With the line that contains "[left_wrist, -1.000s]" as the first line, output exactly every line through the end of the material.
━━━ EXERCISE DATA
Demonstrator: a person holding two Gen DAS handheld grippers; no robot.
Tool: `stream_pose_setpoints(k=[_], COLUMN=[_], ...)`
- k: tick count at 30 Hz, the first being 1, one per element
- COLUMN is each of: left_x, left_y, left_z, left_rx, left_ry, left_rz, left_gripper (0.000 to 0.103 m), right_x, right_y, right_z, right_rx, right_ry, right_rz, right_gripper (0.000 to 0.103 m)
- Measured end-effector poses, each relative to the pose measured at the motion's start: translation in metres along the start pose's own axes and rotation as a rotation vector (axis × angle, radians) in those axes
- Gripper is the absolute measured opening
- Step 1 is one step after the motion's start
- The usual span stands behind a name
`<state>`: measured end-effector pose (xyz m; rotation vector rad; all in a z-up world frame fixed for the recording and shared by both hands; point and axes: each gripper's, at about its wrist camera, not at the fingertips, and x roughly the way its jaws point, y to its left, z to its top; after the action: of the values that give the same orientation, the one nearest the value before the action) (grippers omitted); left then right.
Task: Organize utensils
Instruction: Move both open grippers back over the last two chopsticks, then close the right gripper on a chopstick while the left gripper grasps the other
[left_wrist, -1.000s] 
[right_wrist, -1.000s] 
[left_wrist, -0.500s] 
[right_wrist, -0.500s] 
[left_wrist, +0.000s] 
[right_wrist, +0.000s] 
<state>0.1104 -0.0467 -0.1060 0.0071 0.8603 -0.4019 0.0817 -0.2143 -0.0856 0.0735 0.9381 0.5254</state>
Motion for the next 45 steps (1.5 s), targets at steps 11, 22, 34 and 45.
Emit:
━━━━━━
» ANSWER BOX
[left_wrist, -1.000s] 
[right_wrist, -1.000s] 
[left_wrist, -0.500s] 
[right_wrist, -0.500s] 
[left_wrist, +0.000s] 
[right_wrist, +0.000s] 
<state>0.1104 -0.0467 -0.1060 0.0071 0.8603 -0.4019 0.0817 -0.2143 -0.0856 0.0735 0.9381 0.5254</state>
Motion for the next 45 steps (1.5 s), targets at steps 11, 22, 34 and 45.
Emit:

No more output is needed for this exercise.